Reaching the quietest square inch of land in the U.S. is literally a walk in the park. Well, a rainforest, to be precise. To find it, you hike along the Hoh River in the heart of Olympic National Park, past bigleaf maples carpeted in spike-mosses and around epiphytic ferns sprouting out of the saturated Northwest soil. Eventually you pass through the split trunk of a Sitka spruce to enter an even muddier, mossier, more verdant nook of the forest. Look to your left and you may notice a tiny red pebble resting on a mossy nurse log, marking 47°51’57.5″N, 123°52’13.3″W. That’s America’s quietest wild place.

The quietest inch isn’t a sound vacuum. It represents a place with a minimum of human-made noise. The discipline of acoustic ecology, which is dedicated to understanding the natural sounds that come through loud and clear when we’re not around, outlines an important distinction between sound and noise. The blip of water droplets from a forest canopy? Sound. The tinny din of Taylor Swift through smartphone speakers? Noise. For example, the inch, as it’s often called, is exposed to flute-like bugling from Roosevelt elk, the Morse-code chirp of the American Dipper, and assertive hooting from the endangered Northern Spotted Owl. The steady rush of the Hoh River rounding the shoulder of Mount Olympus whooshes nearby, and summer snowmelt punctuates the setting with staccato droplets. In spite of the natural sound, dense forest engulfs the inch in a hush that is, at times, below 20 decibels—quieter than most recording studios.

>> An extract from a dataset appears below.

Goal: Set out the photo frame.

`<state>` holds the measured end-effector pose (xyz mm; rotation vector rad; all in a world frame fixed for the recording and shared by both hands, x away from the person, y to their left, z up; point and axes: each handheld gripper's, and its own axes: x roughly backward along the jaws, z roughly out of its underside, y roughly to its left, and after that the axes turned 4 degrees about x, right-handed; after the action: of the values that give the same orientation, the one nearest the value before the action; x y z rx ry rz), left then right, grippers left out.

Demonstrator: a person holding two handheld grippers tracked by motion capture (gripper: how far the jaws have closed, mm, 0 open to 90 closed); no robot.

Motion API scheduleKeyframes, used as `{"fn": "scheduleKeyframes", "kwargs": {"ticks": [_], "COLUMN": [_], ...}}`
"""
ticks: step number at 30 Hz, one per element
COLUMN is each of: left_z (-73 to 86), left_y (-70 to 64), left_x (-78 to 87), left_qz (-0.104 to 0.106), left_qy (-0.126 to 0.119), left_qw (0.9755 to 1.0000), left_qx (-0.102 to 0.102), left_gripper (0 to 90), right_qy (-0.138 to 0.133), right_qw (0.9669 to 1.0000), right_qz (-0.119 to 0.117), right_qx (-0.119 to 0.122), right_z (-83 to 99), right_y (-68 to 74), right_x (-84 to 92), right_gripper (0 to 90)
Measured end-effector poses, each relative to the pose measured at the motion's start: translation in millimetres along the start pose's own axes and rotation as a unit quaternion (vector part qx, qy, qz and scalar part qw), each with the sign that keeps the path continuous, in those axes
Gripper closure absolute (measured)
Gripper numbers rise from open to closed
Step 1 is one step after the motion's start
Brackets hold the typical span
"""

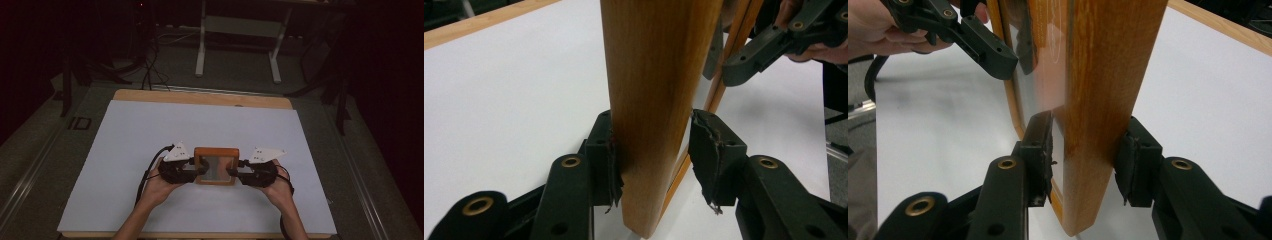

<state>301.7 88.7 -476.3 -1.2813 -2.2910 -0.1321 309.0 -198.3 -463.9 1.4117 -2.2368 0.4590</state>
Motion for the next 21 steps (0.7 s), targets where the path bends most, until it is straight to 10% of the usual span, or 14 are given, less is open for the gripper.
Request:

The red pebble was put in place in 2005 by Gordon Hempton, a 62-year-old Emmy Award-winning acoustic ecologist in Washington State who has been recording natural soundscapes for more than 35 years. He switched from merely studying sound to actively protect quietude ten years ago, when he spontaneously lost his ability to hear. The lull in his ears arrived out of nowhere and he’s still unsure of the cause, though doctors suggested it could have come from an infection or immune system issue. “It sounded like the whole world was an AM radio station as heard from a garden hose,” Hempton says. “Besides being immediately out of work, I was cut off from the world I loved. I was depressed.”

Hempton’s hearing began to return 18 months later—again out of nowhere—and shortly thereafter, he made it his personal mission to visit natural spaces in all 48 continental states in search of the quietest place he could find. Though he didn’t measure decibles in every square inch of the country, he experienced enough of them to know true quiet when he heard it. He marked his choice with that red pebble, three miles into Olympic National Park, and named the spot One Square Inch of Silence (OSI). It’s the rare place in America that is absent of human-made noise for up to 20 minutes at a time. OSI represents an independent research project meant to demonstrate how one spot of silence can positively impact its surroundings the same way that constant loud noise can alter nature’s normal soundscape and disturb wildlife. Quietude is a valuable natural resource, Hempton argues.